Always choose the most
durable surfaces available: rock, gravel, dry grasses.
This simple yet effective saying motivates backcountry visitors to take
their trash home with them. It makes sense to carry out of the backcountry
the extra materials taken there by your group or others. Minimize the need
to pack out food scraps by carefully planning meals. Accept the challenge of
packing out everything you bring.
Help prevent contamination of natural water sources: After straining food particles, properly dispose of dishwater by dispersing at
least 200 feet (about 80 to 100 strides for a youth) from springs, streams, and lakes. Use biodegradable soap 200 feet or more from any water source.
Proper disposal of human waste is important to avoid pollution of water sources, avoid the negative implications of someone else finding it, minimize the
possibility of spreading disease, and maximize the rate of decomposition.
In most locations, burying human feces in the correct manner is the most effective method to meet these criteria.
Cat-holes are the most widely accepted method of waste disposal. Locate cat-holes at least 200 feet (about 70 adult steps) from water, trails and camp. Select an inconspicuous site where other people will be unlikely to walk
or camp. With a small garden trowel, dig a hole 6-8 inches deep and 4-6 inches in diameter. The cat-hole should be covered and disguised with natural materials when finished. If camping in the area for more than one night, or if camping with a large
group, cat-hole sites should be widely dispersed.

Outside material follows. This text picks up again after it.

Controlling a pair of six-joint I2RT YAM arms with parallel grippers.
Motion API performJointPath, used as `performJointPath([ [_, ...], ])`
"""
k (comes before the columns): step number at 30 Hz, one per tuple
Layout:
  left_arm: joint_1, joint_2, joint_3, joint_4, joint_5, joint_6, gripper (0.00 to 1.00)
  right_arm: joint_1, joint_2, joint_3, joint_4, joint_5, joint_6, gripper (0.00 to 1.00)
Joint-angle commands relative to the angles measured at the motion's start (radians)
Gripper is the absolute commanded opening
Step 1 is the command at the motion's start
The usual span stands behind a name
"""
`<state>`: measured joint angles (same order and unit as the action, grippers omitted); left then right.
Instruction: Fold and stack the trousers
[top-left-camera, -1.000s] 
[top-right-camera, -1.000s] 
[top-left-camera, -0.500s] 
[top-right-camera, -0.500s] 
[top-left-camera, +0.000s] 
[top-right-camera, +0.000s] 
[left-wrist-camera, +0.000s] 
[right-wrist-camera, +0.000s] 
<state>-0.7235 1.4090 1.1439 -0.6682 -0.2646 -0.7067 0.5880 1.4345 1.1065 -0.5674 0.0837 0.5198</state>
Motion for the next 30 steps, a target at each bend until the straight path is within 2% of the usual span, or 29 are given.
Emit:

Allow others a sense of discovery: Leave rocks, plants, animals,
archaeological artifacts, and other objects as you find them. It is
illegal to remove artifacts from Lake Ouachita.
Do not dig tent trenches or build lean-tos, tables, or chairs. Never hammer nails into trees, hack at trees with hatchets or saws, or damage bark and
roots by tying horses to trees for extended periods. Replace surface rocks or twigs that you cleared from the campsite. On high-impact sites, clean the
area and dismantle inappropriate user-built facilities such as multiple fire rings and log seats or tables.
Some people would not think of camping without a campfire. Yet the naturalness of many areas has been degraded by overuse
of fires and increasing demand for firewood. Lightweight camp stoves make low-impact camping possible by encouraging a shift away from fires.
Stoves are fast, eliminate the need for firewood, and make cleanup after meals easier.
If you build a fire, the most important consideration is the potential
for resource damage. Whenever possible, use an existing campfire ring in a well-placed campsite.
True Leave No Trace fires are small. Use dead and downed wood no larger than an adult's wrist. When possible, burn all wood to ash and remove all
unburned trash and food from the fire ring. If a site has two or more fire rings, dismantle all but one and scatter the materials in the
surrounding area. Be certain all wood and campfire debris is dead out.
Quick movements and loud noises are stressful to animals. Considerate campers practice these safety methods:
Observe wildlife from afar to avoid disturbing them.
Give animals a wide berth, especially during breeding, nesting, and birthing seasons. Store food securely and keep garbage and food scraps away from animals so
they will not acquire bad habits. Help keep wildlife wild. You are too close if an animal alters its normal activities.